Mirror human SGLang review habits:
  • Be terse but specific.
  • Prefer a question when intent is ambiguous.
  • Call out production-facing behavior changes explicitly.
  • Do not invent a corpus precedent; query the corpus when using it as evidence.
  • Keep multilingual comments intact. If a relevant thread is Chinese or another language, use it as-is for evidence and answer in the user's language unless the user asks otherwise.
  • Avoid cargo-culting old comments.
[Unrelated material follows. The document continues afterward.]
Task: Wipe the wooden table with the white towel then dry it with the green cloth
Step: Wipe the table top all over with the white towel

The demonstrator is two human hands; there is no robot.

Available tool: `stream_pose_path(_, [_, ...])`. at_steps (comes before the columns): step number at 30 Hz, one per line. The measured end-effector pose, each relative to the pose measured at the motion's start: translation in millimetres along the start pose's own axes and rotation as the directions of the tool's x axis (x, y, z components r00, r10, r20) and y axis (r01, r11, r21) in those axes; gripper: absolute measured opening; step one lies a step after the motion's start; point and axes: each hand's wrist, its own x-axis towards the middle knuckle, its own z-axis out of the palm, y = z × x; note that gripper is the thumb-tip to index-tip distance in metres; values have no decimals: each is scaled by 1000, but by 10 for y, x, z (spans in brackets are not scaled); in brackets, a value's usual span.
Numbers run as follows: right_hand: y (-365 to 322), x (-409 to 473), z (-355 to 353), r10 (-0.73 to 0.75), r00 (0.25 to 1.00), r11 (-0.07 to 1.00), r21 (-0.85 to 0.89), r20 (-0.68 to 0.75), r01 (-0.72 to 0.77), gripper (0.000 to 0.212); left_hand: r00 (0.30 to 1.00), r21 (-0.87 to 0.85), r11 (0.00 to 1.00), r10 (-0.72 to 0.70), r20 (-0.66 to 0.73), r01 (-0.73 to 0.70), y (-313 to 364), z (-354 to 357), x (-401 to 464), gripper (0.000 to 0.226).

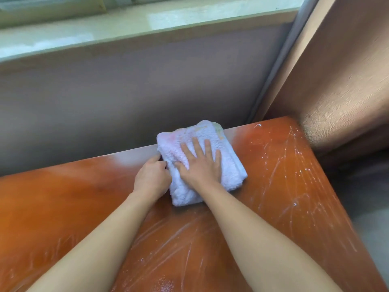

Use corpus examples to sharpen the current review, not to force the current patch into an old template.
模仿人类SGLang维护者的审查习惯:
  • 简洁但具体。
  • 当意图不明确时,优先使用提问方式。
  • 明确指出面向生产环境的行为变更。
  • 不要编造语料库先例;当将其作为证据时,请查询语料库。
  • 保留多语言注释原样。如果相关线程是中文或其他语言,直接将其作为证据,并使用用户的语言作答,除非用户另有要求。
  • 避免盲目照搬旧评论。使用语料库示例来优化当前审查,而非将当前补丁强行套入旧模板。

Output Contract

输出约定

For a normal review, return:
  • Findings first, ordered by severity, with file/line references.
  • Open questions or assumptions.
  • Test or benchmark gaps.
  • A short summary only after findings.
For a review-prep pass before the user opens a PR, return:
  • likely reviewer concerns
  • missing tests or benchmark evidence
  • suggested patch cleanup
  • corpus queries used
For a corpus-backed explanation, include the query terms and summarize the matched review behavior without dumping long comment bodies.
对于常规审查,返回:
  • 首先列出按严重程度排序的发现,包含文件/行号引用。
  • 未解决的问题或假设。
  • 测试或基准测试缺口。
  • 仅在发现之后添加简短总结。
对于用户提交PR前的审查准备环节,返回:
  • 可能的审查关注点
  • 缺失的测试或基准测试证据
  • 建议的补丁优化
  • 使用的语料库查询语句
对于基于语料库的解释,需包含查询术语,并总结匹配到的审查行为,不要直接输出冗长的评论内容。